◆ **Task to carry out**
Output the listing verbatim, leaving out every picture.

◆ **Available data**
+ + + +

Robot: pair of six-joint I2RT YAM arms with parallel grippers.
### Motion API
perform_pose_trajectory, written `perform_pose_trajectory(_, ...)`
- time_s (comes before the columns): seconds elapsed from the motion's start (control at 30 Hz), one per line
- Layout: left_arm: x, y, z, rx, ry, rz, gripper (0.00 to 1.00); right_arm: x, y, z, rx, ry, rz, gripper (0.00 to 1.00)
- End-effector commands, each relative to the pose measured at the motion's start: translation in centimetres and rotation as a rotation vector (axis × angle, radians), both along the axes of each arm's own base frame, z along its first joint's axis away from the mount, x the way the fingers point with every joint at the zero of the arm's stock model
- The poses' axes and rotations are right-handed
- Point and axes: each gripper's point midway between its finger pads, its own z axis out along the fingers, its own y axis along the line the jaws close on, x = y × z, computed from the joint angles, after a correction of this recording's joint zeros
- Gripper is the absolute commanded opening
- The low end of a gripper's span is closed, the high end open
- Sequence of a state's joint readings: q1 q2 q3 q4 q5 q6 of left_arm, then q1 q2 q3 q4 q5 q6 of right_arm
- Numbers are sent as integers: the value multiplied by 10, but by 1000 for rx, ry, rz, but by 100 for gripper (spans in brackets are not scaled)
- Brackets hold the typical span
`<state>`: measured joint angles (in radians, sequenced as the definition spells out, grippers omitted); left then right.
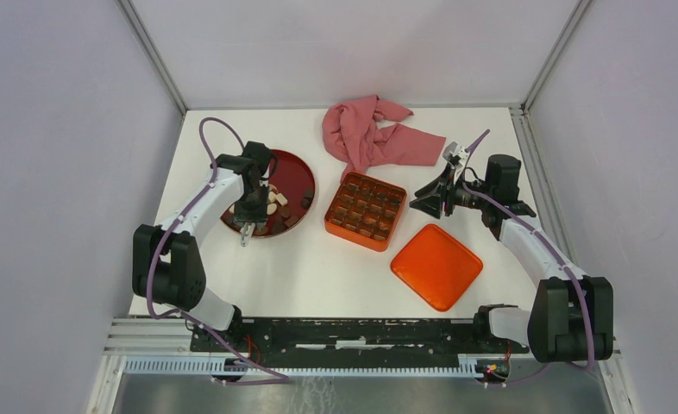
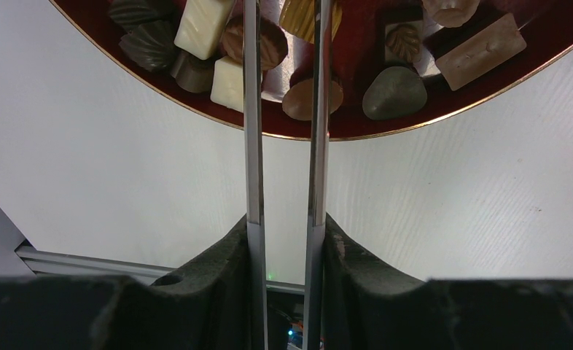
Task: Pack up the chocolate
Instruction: Pick up the fake chocolate from the plate.
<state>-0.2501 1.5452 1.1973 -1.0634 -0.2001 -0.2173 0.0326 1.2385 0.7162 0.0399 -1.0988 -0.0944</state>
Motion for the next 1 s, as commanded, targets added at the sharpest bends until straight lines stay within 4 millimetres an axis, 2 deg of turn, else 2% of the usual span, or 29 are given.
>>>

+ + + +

◆ **The answer**
Robot: pair of six-joint I2RT YAM arms with parallel grippers.
### Motion API
perform_pose_trajectory, written `perform_pose_trajectory(_, ...)`
- time_s (comes before the columns): seconds elapsed from the motion's start (control at 30 Hz), one per line
- Layout: left_arm: x, y, z, rx, ry, rz, gripper (0.00 to 1.00); right_arm: x, y, z, rx, ry, rz, gripper (0.00 to 1.00)
- End-effector commands, each relative to the pose measured at the motion's start: translation in centimetres and rotation as a rotation vector (axis × angle, radians), both along the axes of each arm's own base frame, z along its first joint's axis away from the mount, x the way the fingers point with every joint at the zero of the arm's stock model
- The poses' axes and rotations are right-handed
- Point and axes: each gripper's point midway between its finger pads, its own z axis out along the fingers, its own y axis along the line the jaws close on, x = y × z, computed from the joint angles, after a correction of this recording's joint zeros
- Gripper is the absolute commanded opening
- The low end of a gripper's span is closed, the high end open
- Sequence of a state's joint readings: q1 q2 q3 q4 q5 q6 of left_arm, then q1 q2 q3 q4 q5 q6 of right_arm
- Numbers are sent as integers: the value multiplied by 10, but by 1000 for rx, ry, rz, but by 100 for gripper (spans in brackets are not scaled)
- Brackets hold the typical span
`<state>`: measured joint angles (in radians, sequenced as the definition spells out, grippers omitted); left then right.
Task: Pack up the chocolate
Instruction: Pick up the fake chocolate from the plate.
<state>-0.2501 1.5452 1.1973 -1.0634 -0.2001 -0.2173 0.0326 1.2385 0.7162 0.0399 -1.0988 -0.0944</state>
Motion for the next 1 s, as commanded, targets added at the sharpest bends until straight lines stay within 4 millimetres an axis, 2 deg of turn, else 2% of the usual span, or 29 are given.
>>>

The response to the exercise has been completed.